W środę 14 maja wszyscy Polacy dostali informację o uruchomieniu procedury Child Alert po zaginięciu 11-letniej Patrycji z Dziewkowic. Nie była to jedyna dziewczynka, która tego dnia znalazła się w poważnym niebezpieczeństwie.
Wstrząsający atak na dziecko
Krakowscy policjanci ujawnili właśnie, iż w tym samym czasie próbowano porwać uczennicę jednej ze szkół w gminie Krynica-Zdrój. Do nieszczęścia nie doszło tylko dlatego, iż dziewczynka wiedziała, jak się zachować. Problem w tym, iż nie jest to u nas norma, dlatego policjanci proszą rodziców, by uczyli swoje dzieci podstawowych zasad bezpieczeństwa.
Podstawowa zasada jest taka – nie ufaj nieznajomym. Dziewczynka zastosowała się do niej perfekcyjnie. Gdy zatrzymał się obok niej bus, a jadąca nim para zaproponowała podwózkę do domu, odmówiła. A gdy mężczyzna wysiadł i próbował ją wciągnąć do auta, zaczęła krzyczeć i szarpać się. To pomogło – wyrwała się napastnikowi i uciekła. A gdy już była bezpieczna, poszła do najbliższego gospodarstwa, opowiedziała o tym, co się stało i poprosiła o wezwanie policji.

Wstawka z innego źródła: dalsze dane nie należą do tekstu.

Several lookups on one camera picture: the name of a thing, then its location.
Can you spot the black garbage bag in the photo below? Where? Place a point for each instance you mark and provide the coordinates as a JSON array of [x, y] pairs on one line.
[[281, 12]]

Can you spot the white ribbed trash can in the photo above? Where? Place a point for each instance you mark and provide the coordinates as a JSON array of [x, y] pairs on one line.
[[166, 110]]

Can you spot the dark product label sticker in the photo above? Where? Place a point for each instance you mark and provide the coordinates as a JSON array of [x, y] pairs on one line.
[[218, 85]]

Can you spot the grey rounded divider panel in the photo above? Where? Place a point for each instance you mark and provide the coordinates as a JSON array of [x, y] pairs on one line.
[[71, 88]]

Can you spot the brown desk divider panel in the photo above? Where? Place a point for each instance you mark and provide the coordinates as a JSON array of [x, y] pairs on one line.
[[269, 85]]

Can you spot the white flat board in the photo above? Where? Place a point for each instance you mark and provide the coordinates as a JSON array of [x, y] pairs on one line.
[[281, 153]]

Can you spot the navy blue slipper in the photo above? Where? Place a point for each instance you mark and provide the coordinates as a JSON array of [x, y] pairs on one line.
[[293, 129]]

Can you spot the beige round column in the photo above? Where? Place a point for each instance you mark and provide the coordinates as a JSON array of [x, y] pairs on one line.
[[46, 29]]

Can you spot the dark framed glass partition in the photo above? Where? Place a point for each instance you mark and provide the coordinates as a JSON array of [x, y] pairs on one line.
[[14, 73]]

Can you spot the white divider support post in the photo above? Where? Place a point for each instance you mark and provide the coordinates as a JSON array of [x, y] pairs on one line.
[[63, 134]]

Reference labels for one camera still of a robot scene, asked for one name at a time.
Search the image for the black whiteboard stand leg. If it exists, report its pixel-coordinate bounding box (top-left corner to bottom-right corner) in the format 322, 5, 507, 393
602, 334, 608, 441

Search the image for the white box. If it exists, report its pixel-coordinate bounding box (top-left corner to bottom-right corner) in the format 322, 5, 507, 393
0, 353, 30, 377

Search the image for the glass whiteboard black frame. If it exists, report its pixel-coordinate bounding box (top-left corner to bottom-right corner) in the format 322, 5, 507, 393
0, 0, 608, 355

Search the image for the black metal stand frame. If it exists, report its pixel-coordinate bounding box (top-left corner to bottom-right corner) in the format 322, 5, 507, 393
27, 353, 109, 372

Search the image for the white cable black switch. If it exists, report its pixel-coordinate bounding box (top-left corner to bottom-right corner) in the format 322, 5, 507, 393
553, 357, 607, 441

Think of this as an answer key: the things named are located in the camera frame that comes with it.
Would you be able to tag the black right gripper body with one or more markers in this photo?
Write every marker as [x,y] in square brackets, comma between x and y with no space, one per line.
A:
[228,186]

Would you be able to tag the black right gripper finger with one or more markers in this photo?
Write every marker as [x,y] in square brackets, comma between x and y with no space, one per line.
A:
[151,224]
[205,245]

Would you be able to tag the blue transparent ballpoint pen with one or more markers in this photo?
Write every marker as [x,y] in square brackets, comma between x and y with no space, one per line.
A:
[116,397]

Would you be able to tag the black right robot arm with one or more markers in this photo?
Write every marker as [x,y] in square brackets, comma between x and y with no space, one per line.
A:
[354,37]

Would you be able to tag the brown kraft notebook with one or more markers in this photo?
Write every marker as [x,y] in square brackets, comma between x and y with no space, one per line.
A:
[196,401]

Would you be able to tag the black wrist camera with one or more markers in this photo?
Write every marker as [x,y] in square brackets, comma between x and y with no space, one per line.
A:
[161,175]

Rozsądne zachowanie dziewczynki nie tylko uchroniło ją przed porwaniem, ale też pomogło w złapaniu napastników. Kobietę i mężczyznę zatrzymano dwa dni później w okolicy Lublina, ponad 300 kilometrów od miejsca ataku. "Na podstawie zgromadzonego materiału dowodowego mieszkańcy Lubelszczyzny – kobieta i mężczyzna, usłyszeli od prokuratora zarzut usiłowania uprowadzenia małoletniej, w tym mężczyzna dodatkowo zarzuty zmuszania jej do określonego zachowania i naruszenia nietykalności cielesnej. Za te przestępstwa grozi im kara do 5 lat więzienia" – poinformowali prowadzący śledztwo policjanci.
Mówcie o tym swoim dzieciom
Porwania dzieci wbrew pozorom nie są w Polsce przestępstwem rzadkim. Co roku dochodzi do ponad 2000 zaginięć. W przypadkach młodszych dzieci zwykle są to tzw. porwania rodzicielskie, czyli sprawcą jest jeden z rodziców. Ale nie brakuje też uprowadzeń przez osoby obce, które wykorzystują to, iż dziecko nie jest pilnowane, oddala się od domu czy szkoły, a do tego jest ufne wobec nieznajomych.
Właśnie dlatego policjanci, którzy aresztowali parę porywaczy, mają szczególną prośbę do rodziców i opiekunów. "Aby zwiększyć świadomość dzieci o tego typu zagrożeniach, zwracamy się z apelem do rodziców i nauczycieli, aby rozmawiali i przypominali dzieciom podstawowe zasady bezpieczeństwa. Tłumaczyli, na co zwrócić uwagę i jak trzeba się zachować, aby być bezpiecznym. Należy także pamiętać, by w razie jakichkolwiek niepokojących sytuacji niezwłocznie poinformować policję, dzwoniąc na numer alarmowy 112" – napisali. Ten apel warto wziąć sobie do serca szczególnie teraz. Zbliżają się bowiem wakacje, a co roku to właśnie latem jest najwięcej porwań i zaginięć dzieci.